Work required - Nothing but the lines from the one containing "For quality assurance, we need the exact position of the small" to the end of the data should be returned, each exactly as written.

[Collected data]
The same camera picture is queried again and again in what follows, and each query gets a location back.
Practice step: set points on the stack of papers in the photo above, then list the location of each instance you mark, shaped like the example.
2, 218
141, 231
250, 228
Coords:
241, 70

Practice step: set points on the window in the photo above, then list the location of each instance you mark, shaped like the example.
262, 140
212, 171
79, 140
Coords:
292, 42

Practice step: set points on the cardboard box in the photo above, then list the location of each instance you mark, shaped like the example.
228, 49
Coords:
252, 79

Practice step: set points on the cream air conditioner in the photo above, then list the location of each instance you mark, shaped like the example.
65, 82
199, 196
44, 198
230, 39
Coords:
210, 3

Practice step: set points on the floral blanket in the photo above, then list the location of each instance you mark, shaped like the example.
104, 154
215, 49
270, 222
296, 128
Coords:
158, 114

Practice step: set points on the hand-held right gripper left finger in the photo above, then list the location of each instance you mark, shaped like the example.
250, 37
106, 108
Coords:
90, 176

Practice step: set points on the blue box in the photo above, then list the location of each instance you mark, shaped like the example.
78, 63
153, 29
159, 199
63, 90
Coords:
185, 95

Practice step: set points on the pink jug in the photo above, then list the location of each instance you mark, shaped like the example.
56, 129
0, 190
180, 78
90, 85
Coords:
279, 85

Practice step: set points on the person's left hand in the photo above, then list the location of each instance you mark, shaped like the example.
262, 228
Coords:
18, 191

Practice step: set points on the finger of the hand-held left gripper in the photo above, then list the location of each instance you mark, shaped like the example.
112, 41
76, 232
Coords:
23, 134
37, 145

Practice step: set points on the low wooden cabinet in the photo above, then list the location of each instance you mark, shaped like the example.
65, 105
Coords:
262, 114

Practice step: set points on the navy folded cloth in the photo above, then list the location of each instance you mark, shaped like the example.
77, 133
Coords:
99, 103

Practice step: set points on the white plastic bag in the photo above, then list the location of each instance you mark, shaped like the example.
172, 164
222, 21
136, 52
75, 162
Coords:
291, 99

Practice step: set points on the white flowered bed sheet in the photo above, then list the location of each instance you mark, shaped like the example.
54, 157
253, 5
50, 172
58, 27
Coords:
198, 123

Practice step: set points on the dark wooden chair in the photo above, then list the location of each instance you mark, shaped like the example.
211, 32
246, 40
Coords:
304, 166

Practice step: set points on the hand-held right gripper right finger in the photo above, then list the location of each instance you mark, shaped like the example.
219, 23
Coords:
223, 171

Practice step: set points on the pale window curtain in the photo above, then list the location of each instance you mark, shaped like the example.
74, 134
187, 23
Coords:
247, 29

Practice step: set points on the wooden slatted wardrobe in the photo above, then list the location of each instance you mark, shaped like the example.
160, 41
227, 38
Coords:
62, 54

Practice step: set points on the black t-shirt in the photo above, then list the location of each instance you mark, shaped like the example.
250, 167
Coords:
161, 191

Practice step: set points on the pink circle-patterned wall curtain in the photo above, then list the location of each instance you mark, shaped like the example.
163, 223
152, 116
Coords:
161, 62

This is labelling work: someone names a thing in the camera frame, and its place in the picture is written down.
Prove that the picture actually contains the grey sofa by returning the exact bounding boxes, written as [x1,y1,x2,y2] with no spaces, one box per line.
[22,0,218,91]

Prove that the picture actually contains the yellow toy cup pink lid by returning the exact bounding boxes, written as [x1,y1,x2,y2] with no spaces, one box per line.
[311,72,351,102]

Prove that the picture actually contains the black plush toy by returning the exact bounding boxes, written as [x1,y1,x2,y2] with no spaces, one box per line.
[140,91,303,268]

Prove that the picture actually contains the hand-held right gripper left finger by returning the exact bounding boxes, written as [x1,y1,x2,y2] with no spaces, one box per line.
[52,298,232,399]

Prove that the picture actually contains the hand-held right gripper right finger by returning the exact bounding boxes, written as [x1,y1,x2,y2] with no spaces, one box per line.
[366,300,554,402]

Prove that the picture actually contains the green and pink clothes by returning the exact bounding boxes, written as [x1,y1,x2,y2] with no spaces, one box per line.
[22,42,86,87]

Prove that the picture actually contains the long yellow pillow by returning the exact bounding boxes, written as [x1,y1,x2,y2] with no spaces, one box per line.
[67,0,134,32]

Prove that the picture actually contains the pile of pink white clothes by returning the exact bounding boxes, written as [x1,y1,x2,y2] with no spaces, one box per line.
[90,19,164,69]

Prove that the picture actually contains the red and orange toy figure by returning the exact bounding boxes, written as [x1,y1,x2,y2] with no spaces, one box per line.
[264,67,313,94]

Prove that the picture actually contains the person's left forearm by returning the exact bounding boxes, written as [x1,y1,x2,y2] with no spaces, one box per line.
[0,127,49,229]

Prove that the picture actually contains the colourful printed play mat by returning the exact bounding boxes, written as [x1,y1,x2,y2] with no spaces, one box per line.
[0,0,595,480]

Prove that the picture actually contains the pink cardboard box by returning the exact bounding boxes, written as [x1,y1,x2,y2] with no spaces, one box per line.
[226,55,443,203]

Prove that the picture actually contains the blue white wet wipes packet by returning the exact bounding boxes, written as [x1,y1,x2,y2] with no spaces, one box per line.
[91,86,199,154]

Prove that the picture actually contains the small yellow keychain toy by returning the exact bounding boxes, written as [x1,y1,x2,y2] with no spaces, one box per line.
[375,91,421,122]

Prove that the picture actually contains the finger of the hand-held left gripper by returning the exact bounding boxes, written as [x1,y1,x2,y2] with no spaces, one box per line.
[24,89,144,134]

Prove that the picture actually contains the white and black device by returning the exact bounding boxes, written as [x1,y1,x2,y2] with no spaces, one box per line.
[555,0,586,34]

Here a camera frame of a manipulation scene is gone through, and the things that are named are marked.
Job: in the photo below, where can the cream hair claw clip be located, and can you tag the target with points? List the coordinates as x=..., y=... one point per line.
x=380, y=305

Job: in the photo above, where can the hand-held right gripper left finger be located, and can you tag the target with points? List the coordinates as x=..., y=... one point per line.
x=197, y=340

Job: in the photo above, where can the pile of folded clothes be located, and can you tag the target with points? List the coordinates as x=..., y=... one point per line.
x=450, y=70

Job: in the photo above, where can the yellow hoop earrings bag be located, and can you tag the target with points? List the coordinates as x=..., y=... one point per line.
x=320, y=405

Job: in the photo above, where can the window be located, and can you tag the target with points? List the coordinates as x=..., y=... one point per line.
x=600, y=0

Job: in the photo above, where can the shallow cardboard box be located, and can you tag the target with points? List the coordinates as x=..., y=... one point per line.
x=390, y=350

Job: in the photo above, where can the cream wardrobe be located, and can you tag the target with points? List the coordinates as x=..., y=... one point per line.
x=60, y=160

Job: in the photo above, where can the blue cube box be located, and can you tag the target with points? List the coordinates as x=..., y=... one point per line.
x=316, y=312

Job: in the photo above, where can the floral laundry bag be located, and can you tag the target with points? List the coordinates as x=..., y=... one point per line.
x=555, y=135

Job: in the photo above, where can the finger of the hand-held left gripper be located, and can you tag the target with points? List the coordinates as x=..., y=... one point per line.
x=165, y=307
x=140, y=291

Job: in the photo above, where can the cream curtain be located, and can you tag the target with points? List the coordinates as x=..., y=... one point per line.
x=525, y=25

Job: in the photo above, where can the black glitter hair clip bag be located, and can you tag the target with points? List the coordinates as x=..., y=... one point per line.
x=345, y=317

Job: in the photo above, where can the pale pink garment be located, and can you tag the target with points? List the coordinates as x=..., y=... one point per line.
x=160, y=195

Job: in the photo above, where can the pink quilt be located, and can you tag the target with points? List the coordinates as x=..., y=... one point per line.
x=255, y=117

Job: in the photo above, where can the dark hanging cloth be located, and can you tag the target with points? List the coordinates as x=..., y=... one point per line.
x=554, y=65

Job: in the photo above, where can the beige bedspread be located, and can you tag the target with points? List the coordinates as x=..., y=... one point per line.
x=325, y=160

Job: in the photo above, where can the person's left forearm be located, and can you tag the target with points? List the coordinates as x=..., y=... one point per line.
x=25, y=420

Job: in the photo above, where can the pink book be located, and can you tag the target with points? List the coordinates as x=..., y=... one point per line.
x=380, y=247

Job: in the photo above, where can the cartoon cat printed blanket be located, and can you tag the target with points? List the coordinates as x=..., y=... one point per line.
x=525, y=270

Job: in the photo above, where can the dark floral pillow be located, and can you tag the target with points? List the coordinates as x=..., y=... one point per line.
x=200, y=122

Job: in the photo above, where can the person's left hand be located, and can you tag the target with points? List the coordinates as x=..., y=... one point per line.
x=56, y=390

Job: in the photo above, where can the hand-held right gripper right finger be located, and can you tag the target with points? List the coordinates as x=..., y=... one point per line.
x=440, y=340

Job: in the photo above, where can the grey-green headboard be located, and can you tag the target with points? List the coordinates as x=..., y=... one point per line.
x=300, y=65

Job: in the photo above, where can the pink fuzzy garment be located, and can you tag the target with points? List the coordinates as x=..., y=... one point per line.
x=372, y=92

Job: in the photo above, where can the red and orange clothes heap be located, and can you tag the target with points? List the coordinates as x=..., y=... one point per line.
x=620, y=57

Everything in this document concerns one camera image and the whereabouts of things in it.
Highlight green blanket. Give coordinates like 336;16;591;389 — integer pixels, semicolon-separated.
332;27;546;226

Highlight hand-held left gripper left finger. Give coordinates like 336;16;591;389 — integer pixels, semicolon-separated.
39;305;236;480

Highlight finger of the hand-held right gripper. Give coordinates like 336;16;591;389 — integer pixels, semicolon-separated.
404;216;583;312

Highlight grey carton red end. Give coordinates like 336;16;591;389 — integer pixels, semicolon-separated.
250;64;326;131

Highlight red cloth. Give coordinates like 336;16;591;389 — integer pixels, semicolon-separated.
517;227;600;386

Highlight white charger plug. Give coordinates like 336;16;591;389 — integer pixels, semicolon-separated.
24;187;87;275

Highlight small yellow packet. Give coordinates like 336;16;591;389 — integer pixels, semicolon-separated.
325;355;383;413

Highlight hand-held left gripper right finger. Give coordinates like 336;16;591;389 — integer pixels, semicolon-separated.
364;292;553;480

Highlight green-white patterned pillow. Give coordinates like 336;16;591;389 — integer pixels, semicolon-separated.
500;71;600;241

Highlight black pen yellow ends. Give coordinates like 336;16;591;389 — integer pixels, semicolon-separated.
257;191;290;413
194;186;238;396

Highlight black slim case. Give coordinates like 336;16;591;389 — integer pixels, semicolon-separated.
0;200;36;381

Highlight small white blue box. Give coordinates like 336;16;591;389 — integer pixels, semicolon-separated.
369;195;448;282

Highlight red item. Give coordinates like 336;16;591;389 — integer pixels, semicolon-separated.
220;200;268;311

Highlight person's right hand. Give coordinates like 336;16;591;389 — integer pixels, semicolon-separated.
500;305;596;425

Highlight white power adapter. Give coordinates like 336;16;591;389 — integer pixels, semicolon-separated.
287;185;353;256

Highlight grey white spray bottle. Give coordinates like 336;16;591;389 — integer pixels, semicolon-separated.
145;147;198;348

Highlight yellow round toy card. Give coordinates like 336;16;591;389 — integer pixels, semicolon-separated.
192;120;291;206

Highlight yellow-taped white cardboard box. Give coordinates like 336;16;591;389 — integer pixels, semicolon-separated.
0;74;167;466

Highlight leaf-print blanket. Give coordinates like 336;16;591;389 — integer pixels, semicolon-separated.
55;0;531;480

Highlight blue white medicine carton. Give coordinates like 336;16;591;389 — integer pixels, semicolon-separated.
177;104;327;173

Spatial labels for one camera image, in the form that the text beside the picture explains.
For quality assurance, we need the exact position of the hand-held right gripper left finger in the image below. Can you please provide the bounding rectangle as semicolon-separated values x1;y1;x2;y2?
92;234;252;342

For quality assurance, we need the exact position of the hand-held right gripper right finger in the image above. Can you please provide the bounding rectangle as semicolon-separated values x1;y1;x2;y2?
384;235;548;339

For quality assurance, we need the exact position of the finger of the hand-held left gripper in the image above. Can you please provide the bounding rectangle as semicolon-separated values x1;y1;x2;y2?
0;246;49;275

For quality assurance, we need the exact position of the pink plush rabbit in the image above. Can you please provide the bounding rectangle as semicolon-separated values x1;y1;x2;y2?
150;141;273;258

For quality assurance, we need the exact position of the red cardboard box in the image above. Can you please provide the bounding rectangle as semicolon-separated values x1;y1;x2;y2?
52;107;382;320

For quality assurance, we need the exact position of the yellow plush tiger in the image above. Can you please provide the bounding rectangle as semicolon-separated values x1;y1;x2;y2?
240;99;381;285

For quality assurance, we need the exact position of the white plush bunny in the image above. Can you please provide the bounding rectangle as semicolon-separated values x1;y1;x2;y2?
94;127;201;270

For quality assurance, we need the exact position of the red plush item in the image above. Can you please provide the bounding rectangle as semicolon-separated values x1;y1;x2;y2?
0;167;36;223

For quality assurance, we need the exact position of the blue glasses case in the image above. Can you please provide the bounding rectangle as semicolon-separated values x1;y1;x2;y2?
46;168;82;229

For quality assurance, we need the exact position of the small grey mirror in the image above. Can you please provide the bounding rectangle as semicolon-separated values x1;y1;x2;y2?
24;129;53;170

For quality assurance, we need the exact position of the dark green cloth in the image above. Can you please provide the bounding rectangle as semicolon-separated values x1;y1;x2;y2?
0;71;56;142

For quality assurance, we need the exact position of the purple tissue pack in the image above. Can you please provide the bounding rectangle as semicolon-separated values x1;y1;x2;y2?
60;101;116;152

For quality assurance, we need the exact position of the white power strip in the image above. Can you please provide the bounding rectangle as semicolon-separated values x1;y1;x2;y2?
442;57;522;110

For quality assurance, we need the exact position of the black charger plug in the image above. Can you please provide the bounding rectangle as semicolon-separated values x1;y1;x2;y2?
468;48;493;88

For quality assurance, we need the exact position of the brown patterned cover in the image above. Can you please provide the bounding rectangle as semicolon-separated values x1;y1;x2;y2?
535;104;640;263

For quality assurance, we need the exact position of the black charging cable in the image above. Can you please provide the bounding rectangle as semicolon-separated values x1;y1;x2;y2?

Response box -
For quality assurance, we need the exact position of the small grey mirror in the image above. Can you please provide the bounding rectangle as semicolon-separated values x1;y1;x2;y2?
24;129;53;170

For quality assurance, we need the exact position of the dark green cloth in the image above. Can you please provide the bounding rectangle as semicolon-separated values x1;y1;x2;y2?
0;71;56;142

For quality assurance, we need the exact position of the purple tissue pack in the image above. Can you please provide the bounding rectangle as semicolon-separated values x1;y1;x2;y2?
60;101;116;152

For quality assurance, we need the exact position of the white power strip in the image above. Can you please provide the bounding rectangle as semicolon-separated values x1;y1;x2;y2?
442;57;522;110

For quality assurance, we need the exact position of the black charger plug in the image above. Can you please provide the bounding rectangle as semicolon-separated values x1;y1;x2;y2?
468;48;493;88

For quality assurance, we need the exact position of the brown patterned cover in the image above. Can you please provide the bounding rectangle as semicolon-separated values x1;y1;x2;y2?
535;104;640;263

For quality assurance, we need the exact position of the black charging cable in the image above. Can you please provide the bounding rectangle as semicolon-separated values x1;y1;x2;y2?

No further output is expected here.